Barbero does not romanticise the prosperity or charity of the Carolingian economic system. Rivalling the sophistication of his chapter on the economy is the subsequent one, "Patronage and Servitude." Again Barbero brings clarity to discussion of a murky and complex problem: the transition in the European labour force from slavery to serfdom. While Barbero does not note in his bibliography the work of Pierre Bonnaissie, he does work from the research of the 1990s that brought significant revival and revision to the account of early medieval slavery. Equipped with statistics from large estates, such as that of the monastery of Santa Giulia in Brescia, where of the six thousand labourers on the manorial farm and smallholdings, three thousand were slaves, Barbero is able to treat slavery as a significant aspect of economic and social organisation. In keeping with much recent scholarship, Barbero moves away from juridical definitions for his interpretation of the conditions in which slaves, freed slaves, and the free operated. This departure allows him to elaborate upon the similarities of their lot, rather than the distinctions, and to conclude that "in practice freed slaves found themselves just as subservient as they had previously been." The consequences of equal conditions in practice, if not in law, were that eventually the distinction faded from the written record too, and servus became "used without distinction for both slaves and manumitted slaves, not to mention other categories of rural dependent labourers, such as the coloni who were personally free peasants but undertook that they and their descendants alike would live permanently on a smallholding" (330). Barbero's deft application of a linguistic explanation may not satisfy all engage d in the slave-and-serf debates, but the substance of his argument accords with the analyses now preferred by historians of late antiquity (as he notes in his annotated bibliography), although he has shifted the chronology of developments to a later period. In terms of what is available in English to beginning students, the chapter on social structure is exceptionally rich, thoughtful, and interesting.

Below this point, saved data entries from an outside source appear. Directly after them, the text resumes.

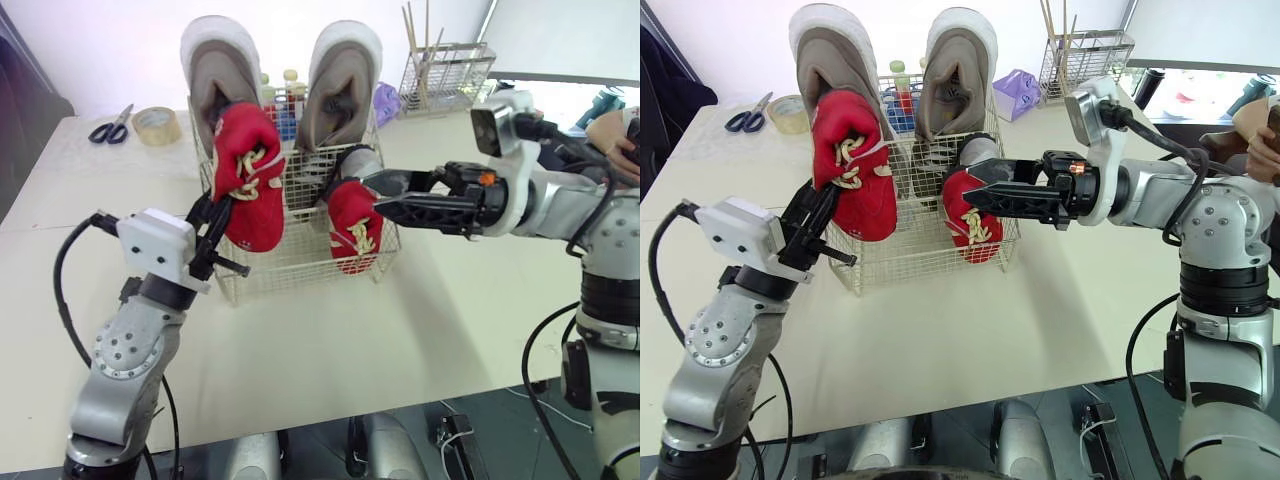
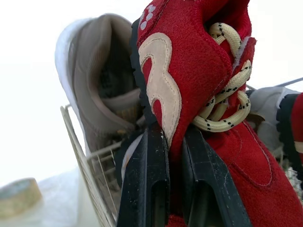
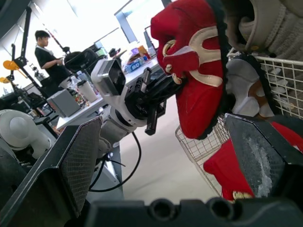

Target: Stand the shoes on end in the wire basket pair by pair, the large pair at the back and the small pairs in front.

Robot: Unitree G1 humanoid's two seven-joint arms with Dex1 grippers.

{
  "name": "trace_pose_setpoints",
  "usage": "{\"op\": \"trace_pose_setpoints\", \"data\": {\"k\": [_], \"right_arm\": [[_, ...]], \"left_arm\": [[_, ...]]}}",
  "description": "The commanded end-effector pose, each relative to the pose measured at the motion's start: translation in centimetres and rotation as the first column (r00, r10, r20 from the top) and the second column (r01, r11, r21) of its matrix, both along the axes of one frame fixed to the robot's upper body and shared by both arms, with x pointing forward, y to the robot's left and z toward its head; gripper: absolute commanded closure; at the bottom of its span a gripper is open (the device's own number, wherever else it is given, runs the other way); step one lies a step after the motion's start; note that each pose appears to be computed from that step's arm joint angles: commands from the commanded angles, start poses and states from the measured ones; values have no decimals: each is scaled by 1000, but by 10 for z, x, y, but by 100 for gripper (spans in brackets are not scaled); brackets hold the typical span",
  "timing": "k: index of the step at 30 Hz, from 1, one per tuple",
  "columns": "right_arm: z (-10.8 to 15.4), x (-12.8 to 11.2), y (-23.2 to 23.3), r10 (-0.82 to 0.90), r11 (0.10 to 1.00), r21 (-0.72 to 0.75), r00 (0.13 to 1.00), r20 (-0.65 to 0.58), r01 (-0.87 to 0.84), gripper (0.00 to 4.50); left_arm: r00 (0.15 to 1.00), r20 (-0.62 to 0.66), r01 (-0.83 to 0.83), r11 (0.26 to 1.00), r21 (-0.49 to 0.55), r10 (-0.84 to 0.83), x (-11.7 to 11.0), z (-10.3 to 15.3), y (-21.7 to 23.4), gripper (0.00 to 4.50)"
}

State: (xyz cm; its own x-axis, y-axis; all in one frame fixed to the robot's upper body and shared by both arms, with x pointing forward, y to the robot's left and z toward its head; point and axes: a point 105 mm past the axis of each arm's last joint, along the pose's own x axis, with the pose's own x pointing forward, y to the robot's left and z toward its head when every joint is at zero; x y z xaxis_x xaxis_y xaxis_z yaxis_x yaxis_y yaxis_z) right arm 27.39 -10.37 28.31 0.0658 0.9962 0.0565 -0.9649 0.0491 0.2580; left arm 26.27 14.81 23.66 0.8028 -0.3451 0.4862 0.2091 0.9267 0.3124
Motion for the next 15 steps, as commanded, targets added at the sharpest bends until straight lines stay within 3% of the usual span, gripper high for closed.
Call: {"op": "trace_pose_setpoints", "data": {"k": [1,7,15], "right_arm": [[7,-15,-5,26,1000,-6,999,33,-26,0],[-19,-38,-6,88,988,-125,996,-9,-89,0],[-28,-34,-9,50,992,-117,998,-28,-53,0]], "left_arm": [[999,45,2,1000,28,-4,-4,-5,-3,445],[995,92,23,997,76,-30,-4,-12,-12,445],[991,136,-1,989,146,-19,-2,-21,-16,445]]}}
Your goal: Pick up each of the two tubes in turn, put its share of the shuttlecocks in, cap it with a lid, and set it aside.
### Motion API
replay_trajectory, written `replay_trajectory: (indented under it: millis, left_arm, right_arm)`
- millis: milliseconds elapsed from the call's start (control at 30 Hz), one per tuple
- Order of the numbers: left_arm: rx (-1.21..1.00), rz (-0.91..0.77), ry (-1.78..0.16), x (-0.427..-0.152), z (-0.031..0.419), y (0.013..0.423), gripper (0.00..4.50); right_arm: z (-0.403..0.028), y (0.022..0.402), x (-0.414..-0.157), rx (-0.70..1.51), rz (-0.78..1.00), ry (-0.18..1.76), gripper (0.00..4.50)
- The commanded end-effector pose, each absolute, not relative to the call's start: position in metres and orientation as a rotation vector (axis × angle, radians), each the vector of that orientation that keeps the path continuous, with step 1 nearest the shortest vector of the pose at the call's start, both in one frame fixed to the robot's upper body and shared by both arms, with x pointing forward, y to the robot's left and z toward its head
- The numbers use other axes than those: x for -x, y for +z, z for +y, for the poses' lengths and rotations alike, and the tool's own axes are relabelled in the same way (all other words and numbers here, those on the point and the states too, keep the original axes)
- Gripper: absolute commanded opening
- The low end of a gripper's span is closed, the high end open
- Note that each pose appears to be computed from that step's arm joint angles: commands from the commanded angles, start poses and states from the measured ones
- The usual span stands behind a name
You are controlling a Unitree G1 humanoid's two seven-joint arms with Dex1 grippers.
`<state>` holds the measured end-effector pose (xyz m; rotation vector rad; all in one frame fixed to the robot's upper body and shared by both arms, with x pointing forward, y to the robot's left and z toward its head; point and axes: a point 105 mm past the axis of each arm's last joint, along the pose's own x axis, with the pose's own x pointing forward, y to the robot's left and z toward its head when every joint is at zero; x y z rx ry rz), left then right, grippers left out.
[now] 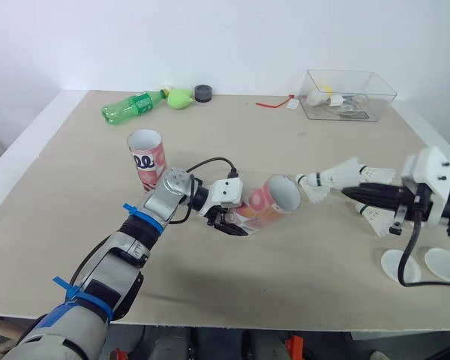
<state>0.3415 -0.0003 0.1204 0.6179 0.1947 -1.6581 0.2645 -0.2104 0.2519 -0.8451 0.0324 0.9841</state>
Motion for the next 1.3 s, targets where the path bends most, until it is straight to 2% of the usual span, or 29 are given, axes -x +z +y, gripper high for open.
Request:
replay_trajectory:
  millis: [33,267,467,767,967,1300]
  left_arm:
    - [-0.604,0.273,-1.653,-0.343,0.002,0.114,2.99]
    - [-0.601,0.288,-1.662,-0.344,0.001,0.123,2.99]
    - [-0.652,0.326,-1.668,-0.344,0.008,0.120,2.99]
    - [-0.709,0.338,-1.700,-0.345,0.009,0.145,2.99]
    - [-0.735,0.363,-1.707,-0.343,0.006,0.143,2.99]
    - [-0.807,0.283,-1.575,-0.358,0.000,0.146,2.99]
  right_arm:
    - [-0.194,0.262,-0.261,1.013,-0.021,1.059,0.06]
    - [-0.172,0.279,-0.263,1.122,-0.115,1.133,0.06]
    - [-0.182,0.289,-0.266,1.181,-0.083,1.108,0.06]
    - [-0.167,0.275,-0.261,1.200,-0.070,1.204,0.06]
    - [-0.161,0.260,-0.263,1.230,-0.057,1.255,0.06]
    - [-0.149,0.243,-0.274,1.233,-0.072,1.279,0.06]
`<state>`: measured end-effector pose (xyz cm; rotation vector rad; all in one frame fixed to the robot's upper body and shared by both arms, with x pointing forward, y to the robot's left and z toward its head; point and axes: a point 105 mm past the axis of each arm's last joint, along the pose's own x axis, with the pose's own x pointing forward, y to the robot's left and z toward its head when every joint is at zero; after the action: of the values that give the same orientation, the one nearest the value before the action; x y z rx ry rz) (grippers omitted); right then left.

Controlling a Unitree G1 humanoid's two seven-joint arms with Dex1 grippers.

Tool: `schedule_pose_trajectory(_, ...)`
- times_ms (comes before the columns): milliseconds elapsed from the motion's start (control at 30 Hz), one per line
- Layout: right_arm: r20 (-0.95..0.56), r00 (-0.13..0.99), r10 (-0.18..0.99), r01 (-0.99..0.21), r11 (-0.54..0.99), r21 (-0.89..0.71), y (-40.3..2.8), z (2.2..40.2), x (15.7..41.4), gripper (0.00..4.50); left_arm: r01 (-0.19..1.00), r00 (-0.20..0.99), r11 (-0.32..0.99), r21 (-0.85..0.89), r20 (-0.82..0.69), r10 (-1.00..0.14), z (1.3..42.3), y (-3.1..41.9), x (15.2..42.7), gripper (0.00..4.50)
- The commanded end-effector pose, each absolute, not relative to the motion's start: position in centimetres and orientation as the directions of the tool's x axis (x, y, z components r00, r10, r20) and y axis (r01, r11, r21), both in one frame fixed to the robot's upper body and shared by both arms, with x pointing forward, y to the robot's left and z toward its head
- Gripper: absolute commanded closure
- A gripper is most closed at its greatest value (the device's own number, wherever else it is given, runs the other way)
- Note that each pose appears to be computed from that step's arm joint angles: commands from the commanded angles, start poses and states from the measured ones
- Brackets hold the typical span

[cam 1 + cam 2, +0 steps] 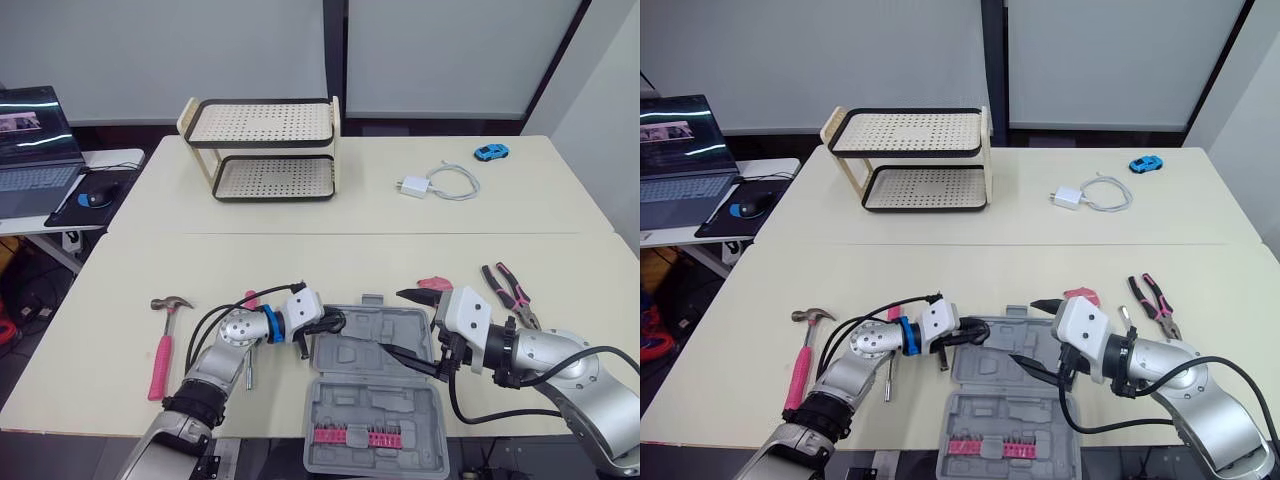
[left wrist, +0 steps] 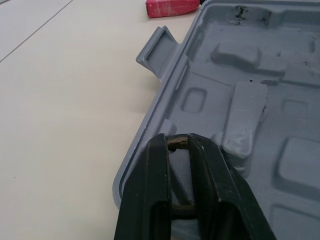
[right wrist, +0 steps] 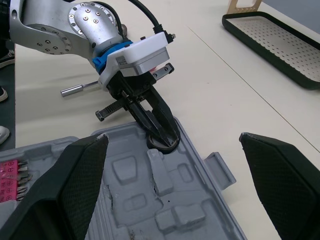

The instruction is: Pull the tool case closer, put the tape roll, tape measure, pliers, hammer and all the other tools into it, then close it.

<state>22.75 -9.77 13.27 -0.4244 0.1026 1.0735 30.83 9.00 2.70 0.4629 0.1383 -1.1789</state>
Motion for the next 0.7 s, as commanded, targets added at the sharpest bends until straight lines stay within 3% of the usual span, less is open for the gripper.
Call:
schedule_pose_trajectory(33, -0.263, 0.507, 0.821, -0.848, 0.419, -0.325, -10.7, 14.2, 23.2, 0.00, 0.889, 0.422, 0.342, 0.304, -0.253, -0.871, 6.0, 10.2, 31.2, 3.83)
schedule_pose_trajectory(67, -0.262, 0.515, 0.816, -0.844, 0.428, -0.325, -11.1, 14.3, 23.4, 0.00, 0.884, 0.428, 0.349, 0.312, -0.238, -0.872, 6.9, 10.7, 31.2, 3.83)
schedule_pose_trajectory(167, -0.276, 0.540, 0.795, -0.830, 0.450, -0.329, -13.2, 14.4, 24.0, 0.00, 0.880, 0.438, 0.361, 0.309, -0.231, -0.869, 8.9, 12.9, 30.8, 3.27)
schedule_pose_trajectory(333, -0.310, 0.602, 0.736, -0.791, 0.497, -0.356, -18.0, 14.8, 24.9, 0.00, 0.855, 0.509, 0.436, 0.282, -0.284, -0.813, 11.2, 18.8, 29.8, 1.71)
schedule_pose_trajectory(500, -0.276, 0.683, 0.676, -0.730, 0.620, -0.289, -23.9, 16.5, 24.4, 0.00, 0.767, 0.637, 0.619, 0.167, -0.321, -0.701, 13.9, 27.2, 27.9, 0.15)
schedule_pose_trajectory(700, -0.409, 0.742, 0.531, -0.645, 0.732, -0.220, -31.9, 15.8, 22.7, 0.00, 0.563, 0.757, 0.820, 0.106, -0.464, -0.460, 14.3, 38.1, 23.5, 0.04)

Charlemagne: Father of a Continent is a book that would be excellent for classroom use, and will also be important to graduate students, not least for its elegant display of how a range of sources--biblical exegesis, charters, polyptychs, chronicles, letters, artifacts--can be synthesised to produce both rich and balanced analysis. Barbero sticks close to his sources, and quotes from them well. The peculiarity that may baffle non-Italian readers repeatedly is his use of the nineteenth-century author Alessandro Manzoni, in particular Manzoni's play Adelchi, about the son of the Lombard king Desiderius, as an interpretative foil. While Manzoni is part of the canon of Italian education, and Barbero's engagement with his rendition of Carolingian history doubtless enriched the original Carlo Magno for his Italian audience, it is a pity that when published in English, not even a helpful little summation of the plot and tenor of the play was added. On the other hand, the annotated bibliographies supplied for each chapter are fully international, wonderfully up-to-date, and often the site of further useful discussion of matters of interest to specialists.

And where is Charlemagne, the ostensible subject of the book, in all of this? He is there, nicely endowed with 74.9 inches of height (118), language (German and Latin--119), personality (although the little excursus into cyclothymics seems a somewhat bizarre venture into the problematic field of psychohistory), family, mandates, leadership, transformation as he ages, and dignity in death. But the subtlety, even subversion, of Barbero's choice of biography as his historiographic mode is part of the delight of this book. Like Hesiod, Barbero has recognised that a mythic figure is always really but a shell, providing the writer with glorious opportunities to write about much more important things.